_Problem description_
Wherever the string "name" shows up in the data below, copy the whole line.

#### Raw data ####

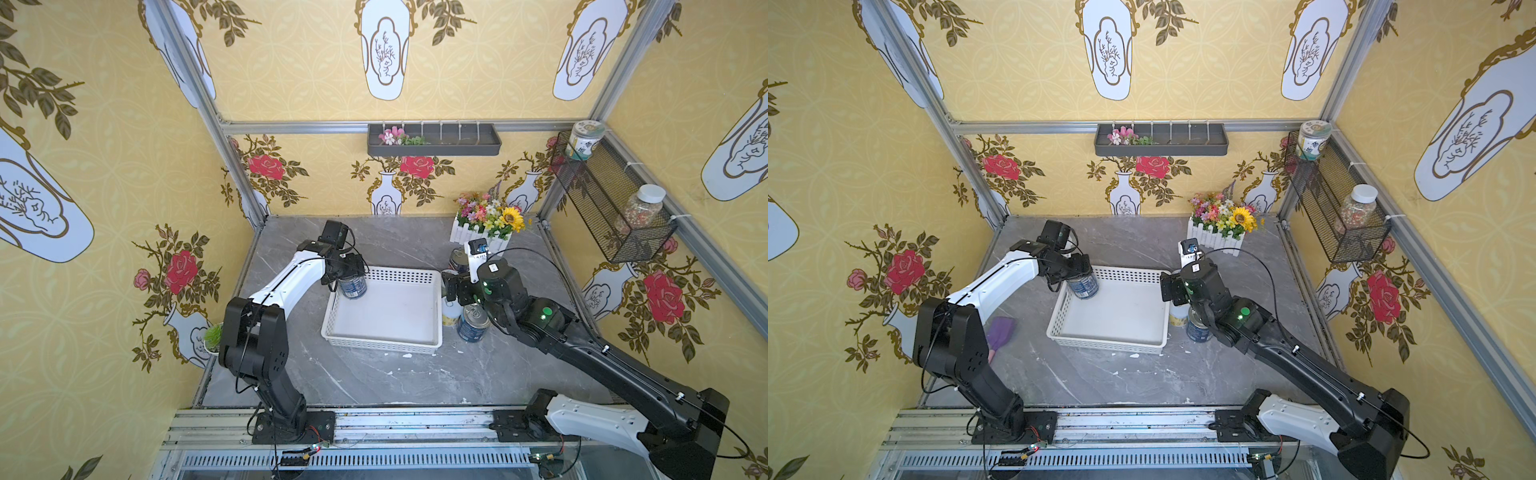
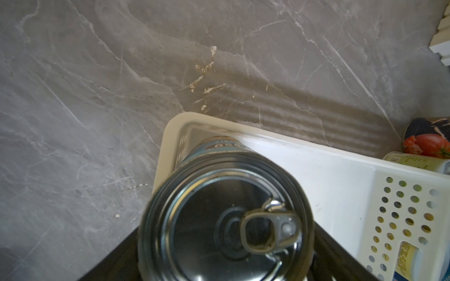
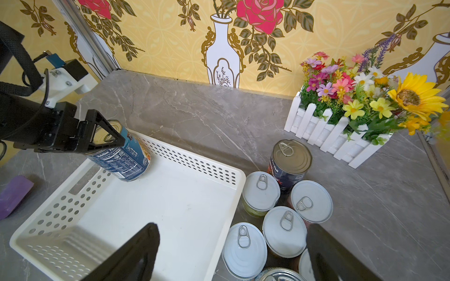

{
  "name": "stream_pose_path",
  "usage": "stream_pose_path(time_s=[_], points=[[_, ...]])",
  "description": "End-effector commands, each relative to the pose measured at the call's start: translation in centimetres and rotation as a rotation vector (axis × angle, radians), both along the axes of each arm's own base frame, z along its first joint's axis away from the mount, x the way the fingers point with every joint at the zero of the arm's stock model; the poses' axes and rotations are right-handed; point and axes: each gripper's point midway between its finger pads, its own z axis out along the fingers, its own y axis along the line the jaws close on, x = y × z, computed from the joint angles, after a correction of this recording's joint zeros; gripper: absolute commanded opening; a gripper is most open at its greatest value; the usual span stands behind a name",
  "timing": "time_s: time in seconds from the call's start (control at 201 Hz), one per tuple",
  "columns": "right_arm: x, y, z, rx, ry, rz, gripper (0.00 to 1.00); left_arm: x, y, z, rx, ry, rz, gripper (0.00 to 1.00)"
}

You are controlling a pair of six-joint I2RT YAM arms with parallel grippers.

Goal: Put the canned food in the basket
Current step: Place the canned food in the basket, then pick up the canned food from the center of the board.

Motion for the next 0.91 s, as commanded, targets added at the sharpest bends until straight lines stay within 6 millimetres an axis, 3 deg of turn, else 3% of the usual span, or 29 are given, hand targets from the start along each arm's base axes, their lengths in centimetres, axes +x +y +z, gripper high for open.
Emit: stream_pose_path(time_s=[0.0, 0.264, 0.518, 0.698, 0.902], points=[[0.1, 0.2, 0.5, 0.008, -0.016, 0.003, 0.97, 1.6, -0.4, 0.3, -0.013, -0.050, 0.009, 0.71], [0.3, 0.3, 0.2, 0.001, -0.011, 0.004, 0.97, 1.5, -0.4, -0.2, 0.000, -0.037, 0.011, 0.73], [0.0, 0.9, 0.3, 0.014, -0.004, 0.044, 0.97, 1.4, -0.8, -0.2, -0.012, -0.029, -0.004, 0.92], [-0.1, 0.7, 0.5, 0.018, -0.016, 0.040, 0.97, 1.3, -1.1, 0.4, -0.020, -0.044, -0.019, 1.00], [-0.1, 0.5, 0.6, 0.016, -0.023, 0.032, 0.97, 1.3, -1.3, 1.8, -0.035, -0.077, -0.027, 1.00]])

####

_Answer section_
  "name": "stream_pose_path",
  "description": "End-effector commands, each relative to the pose measured at the call's start: translation in centimetres and rotation as a rotation vector (axis × angle, radians), both along the axes of each arm's own base frame, z along its first joint's axis away from the mount, x the way the fingers point with every joint at the zero of the arm's stock model; the poses' axes and rotations are right-handed; point and axes: each gripper's point midway between its finger pads, its own z axis out along the fingers, its own y axis along the line the jaws close on, x = y × z, computed from the joint angles, after a correction of this recording's joint zeros; gripper: absolute commanded opening; a gripper is most open at its greatest value; the usual span stands behind a name",

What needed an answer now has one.